At long last and after decades of talking about doing something about the subsidies, there is a bill before Iran’s majlis to target (but not remove) subsidies. I could not locate the bill itself but my impression is that it only addresses energy subsidies and not other subsidies such as food and medicine. So far only 5 of the bill’s 14 articles have been passed, but the government already has the mandate to raise prices on energy products over the next five years.
The bill has been criticized from both the Right and the Left, which leads me to think it must be a move in the right direction. Opponents of the bill criticize it for its potential to increase inflation and poverty, and proponents think it can end waste while reducing poverty.

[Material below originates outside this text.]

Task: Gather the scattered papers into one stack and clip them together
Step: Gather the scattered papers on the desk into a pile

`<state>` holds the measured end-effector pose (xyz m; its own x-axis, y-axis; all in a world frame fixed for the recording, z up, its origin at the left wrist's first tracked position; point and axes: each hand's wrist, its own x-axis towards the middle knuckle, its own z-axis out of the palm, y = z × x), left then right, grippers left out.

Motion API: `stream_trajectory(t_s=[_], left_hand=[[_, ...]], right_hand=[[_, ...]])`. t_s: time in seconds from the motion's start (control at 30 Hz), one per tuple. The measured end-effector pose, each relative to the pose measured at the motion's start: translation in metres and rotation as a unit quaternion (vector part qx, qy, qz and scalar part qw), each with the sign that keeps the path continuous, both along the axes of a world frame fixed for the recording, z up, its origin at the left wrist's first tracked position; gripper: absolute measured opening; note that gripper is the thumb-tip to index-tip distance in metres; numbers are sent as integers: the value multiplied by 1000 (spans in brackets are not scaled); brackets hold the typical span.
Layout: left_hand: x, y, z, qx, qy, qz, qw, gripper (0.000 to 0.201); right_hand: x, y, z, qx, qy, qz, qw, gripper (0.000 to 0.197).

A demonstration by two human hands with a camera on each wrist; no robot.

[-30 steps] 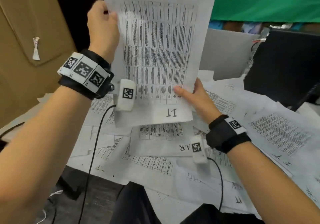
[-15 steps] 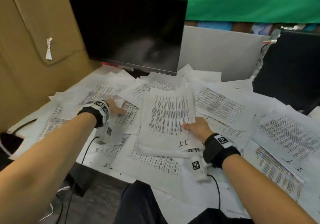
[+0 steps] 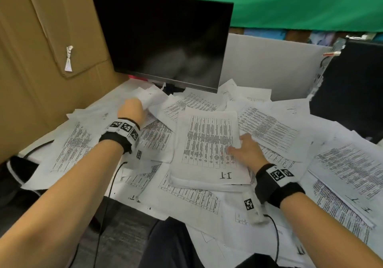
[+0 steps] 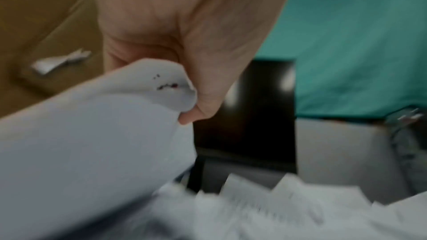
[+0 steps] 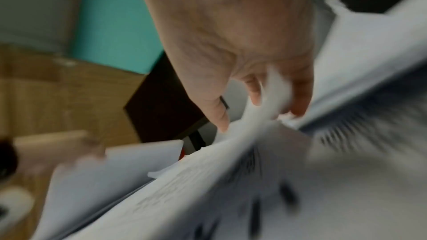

Inflation is not a necessary outcome but it should be taken for granted that it will rise as energy prices are adjusted upward. Much depends on the speed of the adjustment and the extent to which the Central Bank accommodates the price increases. The bill allows the government to raise prices to generate revenues of $10-20 billion (for roundness, in this post I use $1=10,000 rials) per year. It limits the total revenues raised instead of individual price increases. So, there is room for gradualism that could ease its inflationary impact.
The subsidy reform has the potential to reduce poverty because about half of the revenue it raises is to be distributed back to the poorer half of the population. An average family of five can expect roughly $1,000-$2,000 per year, which is a significant sum given that families below the median spends on average about $4,000 per year ($3,800 in 2007). The cash-back part of the bill explains the striking fact that a measure to remove subsidies, a policy that is more often associated with the so-called neo-liberal thinking, has received strong support from the Ahmadinejad government, which is not known for its pro-market stance, but has been opposed by more liberal politicians.
Both sides seem to focus on the redistribution part of the bill because it can win hearts and minds for whoever is in charge of the redistribution, but who knows how the price increase will go down politically?
Greater equity and poverty reduction are only potential benefits, not certain by any means. The devils are in the details, which I will explain after reviewing a bit of history.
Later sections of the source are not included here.